Directions for this task
Copy the listing below line for line, starting at its first line and ending with the line that has "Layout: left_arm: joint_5" in it. Add nothing.

Listed records
------------------------------------

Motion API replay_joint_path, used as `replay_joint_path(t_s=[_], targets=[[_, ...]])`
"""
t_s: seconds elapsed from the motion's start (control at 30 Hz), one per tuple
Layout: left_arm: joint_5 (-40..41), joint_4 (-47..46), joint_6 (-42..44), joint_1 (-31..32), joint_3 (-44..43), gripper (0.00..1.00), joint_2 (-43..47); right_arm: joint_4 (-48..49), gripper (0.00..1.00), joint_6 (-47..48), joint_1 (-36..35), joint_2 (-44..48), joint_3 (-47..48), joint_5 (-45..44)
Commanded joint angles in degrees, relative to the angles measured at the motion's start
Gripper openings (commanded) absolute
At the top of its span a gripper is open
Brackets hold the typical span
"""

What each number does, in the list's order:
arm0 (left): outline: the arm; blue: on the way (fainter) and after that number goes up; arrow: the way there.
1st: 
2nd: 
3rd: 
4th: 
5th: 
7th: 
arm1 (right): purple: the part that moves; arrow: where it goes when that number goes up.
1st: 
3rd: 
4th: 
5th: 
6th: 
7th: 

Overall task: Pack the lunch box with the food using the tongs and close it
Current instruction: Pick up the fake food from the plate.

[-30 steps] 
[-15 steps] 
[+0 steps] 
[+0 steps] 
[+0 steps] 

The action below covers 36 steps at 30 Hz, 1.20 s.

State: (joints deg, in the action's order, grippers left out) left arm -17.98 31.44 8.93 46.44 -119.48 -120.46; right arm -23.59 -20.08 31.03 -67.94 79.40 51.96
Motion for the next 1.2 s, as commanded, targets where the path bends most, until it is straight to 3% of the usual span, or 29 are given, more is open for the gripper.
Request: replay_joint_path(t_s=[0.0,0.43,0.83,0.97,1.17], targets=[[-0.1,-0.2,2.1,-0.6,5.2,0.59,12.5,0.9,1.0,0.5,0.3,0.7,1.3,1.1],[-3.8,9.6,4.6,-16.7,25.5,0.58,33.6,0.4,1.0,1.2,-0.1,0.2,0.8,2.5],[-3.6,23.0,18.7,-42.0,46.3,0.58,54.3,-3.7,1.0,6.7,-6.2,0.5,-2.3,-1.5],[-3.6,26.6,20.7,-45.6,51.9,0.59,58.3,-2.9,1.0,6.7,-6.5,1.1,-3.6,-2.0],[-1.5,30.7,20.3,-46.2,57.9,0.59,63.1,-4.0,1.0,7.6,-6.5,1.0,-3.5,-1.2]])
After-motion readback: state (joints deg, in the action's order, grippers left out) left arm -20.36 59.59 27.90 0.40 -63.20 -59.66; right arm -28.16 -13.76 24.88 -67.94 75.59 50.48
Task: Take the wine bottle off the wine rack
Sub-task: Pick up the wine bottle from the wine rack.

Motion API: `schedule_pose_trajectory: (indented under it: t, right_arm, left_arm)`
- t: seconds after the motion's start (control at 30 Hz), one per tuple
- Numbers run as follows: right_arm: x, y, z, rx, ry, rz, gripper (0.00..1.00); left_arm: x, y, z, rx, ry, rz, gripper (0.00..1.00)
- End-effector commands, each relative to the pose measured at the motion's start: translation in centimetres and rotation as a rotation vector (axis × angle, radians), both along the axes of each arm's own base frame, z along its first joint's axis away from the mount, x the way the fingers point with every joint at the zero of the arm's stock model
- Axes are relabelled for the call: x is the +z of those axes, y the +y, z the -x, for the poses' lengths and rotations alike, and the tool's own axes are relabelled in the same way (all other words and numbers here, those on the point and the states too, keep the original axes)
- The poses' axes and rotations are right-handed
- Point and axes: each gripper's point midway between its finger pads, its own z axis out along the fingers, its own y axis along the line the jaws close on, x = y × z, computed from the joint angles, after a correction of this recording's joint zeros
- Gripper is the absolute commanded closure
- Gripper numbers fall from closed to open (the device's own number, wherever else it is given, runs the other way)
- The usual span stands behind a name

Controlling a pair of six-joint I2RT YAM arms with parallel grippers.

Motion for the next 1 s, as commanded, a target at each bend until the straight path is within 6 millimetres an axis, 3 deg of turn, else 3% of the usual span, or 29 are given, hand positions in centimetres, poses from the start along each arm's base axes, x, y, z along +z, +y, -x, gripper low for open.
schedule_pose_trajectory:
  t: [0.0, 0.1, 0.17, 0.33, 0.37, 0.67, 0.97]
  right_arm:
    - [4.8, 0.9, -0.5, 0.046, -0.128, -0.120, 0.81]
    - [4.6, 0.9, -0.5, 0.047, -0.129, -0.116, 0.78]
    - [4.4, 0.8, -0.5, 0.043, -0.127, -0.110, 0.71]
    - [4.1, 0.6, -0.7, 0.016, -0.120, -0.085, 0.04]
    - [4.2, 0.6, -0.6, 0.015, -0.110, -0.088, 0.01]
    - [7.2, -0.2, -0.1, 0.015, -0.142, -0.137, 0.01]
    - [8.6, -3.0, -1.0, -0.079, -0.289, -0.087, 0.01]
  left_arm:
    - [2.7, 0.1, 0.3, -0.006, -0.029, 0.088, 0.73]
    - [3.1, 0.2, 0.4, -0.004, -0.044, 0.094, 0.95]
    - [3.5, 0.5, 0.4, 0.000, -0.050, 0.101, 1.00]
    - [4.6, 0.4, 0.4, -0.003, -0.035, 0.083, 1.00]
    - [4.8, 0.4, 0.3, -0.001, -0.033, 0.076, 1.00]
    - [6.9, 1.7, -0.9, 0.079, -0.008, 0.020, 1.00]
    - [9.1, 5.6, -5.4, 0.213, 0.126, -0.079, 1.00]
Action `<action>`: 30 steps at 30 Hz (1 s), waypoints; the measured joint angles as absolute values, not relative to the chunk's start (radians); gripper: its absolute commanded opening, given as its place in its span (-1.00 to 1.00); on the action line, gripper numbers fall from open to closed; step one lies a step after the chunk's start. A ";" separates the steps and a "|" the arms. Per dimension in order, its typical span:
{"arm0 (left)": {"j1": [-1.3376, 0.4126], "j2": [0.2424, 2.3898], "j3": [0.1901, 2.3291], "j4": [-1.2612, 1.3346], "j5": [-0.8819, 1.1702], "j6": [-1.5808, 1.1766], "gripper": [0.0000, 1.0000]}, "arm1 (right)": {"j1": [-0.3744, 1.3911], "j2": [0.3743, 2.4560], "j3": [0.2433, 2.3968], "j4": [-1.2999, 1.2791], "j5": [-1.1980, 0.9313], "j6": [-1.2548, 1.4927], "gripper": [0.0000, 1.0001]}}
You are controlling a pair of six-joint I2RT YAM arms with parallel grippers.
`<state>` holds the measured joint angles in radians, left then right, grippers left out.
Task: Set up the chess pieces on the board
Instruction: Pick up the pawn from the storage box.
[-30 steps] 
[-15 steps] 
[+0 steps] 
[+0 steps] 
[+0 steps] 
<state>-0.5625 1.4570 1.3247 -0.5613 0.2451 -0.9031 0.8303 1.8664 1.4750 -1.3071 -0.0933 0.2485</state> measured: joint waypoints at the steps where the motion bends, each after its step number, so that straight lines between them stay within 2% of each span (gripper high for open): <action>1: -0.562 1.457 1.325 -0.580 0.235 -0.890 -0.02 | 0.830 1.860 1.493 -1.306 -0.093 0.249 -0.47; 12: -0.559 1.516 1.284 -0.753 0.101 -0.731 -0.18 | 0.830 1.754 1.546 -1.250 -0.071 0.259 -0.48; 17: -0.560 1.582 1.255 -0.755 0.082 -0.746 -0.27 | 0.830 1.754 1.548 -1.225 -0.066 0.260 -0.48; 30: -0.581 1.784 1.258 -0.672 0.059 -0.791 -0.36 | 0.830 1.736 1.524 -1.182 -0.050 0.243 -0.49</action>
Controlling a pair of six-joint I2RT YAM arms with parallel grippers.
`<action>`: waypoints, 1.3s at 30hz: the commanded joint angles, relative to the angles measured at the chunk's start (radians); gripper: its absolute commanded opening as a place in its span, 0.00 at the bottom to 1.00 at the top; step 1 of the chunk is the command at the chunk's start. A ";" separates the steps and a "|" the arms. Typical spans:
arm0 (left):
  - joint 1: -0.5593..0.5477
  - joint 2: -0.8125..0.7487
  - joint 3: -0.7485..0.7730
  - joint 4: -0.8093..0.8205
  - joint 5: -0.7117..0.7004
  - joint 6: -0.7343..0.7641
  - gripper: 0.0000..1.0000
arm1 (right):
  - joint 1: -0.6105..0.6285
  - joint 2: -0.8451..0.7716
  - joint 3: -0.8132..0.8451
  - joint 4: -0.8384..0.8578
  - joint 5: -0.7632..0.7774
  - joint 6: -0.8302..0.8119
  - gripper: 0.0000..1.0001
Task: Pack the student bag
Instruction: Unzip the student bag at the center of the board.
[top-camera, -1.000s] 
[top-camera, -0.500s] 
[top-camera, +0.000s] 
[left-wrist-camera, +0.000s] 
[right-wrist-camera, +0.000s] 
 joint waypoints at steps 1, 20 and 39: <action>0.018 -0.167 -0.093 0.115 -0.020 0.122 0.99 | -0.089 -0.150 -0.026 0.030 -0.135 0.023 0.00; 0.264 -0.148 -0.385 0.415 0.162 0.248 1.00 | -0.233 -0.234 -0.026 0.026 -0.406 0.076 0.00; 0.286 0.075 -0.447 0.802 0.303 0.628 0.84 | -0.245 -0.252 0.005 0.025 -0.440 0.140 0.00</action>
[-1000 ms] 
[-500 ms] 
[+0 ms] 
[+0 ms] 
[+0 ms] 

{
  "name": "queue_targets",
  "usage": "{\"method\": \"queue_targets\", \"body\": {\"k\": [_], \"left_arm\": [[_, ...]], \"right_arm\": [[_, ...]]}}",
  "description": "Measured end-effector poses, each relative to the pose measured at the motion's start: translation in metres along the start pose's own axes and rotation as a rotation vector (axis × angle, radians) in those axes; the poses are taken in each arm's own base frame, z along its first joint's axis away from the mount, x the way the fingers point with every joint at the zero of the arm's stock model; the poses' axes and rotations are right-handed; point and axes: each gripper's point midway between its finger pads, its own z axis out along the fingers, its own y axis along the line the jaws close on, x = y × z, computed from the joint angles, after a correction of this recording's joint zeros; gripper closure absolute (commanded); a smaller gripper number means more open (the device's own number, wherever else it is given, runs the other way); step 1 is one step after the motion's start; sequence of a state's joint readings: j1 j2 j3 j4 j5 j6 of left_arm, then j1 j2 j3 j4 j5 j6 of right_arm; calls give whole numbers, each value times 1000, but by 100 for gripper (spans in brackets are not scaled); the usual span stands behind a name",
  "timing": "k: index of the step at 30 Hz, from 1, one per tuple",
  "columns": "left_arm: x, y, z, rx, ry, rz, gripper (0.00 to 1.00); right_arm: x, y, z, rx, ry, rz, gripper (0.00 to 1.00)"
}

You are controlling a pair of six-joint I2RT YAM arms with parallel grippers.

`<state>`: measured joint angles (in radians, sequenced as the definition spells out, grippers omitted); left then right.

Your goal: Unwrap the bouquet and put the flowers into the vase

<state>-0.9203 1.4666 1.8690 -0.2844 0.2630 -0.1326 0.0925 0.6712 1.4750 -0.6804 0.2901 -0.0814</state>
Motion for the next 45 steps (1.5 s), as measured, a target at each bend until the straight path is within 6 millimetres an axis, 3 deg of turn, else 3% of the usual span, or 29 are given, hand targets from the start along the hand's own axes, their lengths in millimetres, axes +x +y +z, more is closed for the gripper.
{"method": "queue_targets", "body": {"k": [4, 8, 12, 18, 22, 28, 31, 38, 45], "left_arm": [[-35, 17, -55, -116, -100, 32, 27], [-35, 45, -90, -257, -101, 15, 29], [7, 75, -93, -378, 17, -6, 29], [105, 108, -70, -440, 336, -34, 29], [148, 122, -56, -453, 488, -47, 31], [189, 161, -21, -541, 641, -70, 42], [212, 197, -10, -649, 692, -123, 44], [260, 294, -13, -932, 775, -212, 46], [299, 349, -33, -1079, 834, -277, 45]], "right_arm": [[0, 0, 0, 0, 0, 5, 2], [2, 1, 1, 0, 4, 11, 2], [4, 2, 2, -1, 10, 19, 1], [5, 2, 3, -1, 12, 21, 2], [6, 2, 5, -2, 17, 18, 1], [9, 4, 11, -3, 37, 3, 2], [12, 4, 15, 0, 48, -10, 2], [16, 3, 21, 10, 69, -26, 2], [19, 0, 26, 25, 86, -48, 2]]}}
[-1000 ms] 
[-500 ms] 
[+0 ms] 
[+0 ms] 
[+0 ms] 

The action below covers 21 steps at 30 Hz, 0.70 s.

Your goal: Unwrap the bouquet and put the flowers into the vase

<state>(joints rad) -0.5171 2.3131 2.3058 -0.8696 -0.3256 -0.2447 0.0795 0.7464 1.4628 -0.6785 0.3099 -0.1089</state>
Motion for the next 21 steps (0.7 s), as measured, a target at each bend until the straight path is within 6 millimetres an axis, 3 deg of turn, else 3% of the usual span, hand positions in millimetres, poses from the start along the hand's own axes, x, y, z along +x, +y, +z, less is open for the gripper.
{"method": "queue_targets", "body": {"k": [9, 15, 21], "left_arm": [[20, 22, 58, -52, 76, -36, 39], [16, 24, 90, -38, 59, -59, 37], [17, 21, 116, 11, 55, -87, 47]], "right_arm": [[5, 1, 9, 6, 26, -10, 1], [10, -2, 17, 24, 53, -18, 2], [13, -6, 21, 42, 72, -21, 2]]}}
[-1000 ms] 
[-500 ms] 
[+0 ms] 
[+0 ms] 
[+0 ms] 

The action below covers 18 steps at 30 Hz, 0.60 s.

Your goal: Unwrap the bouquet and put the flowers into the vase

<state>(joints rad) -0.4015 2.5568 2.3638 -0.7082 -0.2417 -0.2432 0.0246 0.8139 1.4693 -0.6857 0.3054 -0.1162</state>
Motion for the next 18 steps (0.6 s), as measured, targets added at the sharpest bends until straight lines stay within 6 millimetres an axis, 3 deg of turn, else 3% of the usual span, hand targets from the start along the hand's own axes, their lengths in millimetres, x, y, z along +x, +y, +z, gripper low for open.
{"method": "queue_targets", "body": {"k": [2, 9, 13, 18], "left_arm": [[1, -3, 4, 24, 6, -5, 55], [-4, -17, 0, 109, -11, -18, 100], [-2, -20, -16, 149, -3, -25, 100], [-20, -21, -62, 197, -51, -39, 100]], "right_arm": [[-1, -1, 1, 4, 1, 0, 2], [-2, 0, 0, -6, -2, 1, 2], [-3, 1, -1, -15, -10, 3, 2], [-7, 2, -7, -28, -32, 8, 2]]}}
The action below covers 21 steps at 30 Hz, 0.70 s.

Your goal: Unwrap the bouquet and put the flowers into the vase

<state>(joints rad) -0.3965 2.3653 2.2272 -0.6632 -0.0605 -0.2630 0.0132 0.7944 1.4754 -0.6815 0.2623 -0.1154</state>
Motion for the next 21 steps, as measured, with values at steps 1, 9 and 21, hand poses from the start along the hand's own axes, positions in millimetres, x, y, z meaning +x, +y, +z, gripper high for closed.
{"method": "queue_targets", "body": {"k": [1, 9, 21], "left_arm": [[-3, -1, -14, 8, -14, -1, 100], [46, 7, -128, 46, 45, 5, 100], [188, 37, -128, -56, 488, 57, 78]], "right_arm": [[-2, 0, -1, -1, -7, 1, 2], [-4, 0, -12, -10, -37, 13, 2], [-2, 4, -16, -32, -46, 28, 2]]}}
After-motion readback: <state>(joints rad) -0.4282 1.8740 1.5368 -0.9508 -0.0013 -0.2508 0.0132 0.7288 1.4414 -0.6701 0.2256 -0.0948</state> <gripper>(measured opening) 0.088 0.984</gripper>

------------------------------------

Exercise answer
Motion API replay_joint_path, used as `replay_joint_path(t_s=[_], targets=[[_, ...]])`
"""
t_s: seconds elapsed from the motion's start (control at 30 Hz), one per tuple
Layout: left_arm: joint_5 (-40..41), joint_4 (-47..46), joint_6 (-42..44), joint_1 (-31..32), joint_3 (-44..43), gripper (0.00..1.00), joint_2 (-43..47); right_arm: joint_4 (-48..49), gripper (0.00..1.00), joint_6 (-47..48), joint_1 (-36..35), joint_2 (-44..48), joint_3 (-47..48), joint_5 (-45..44)

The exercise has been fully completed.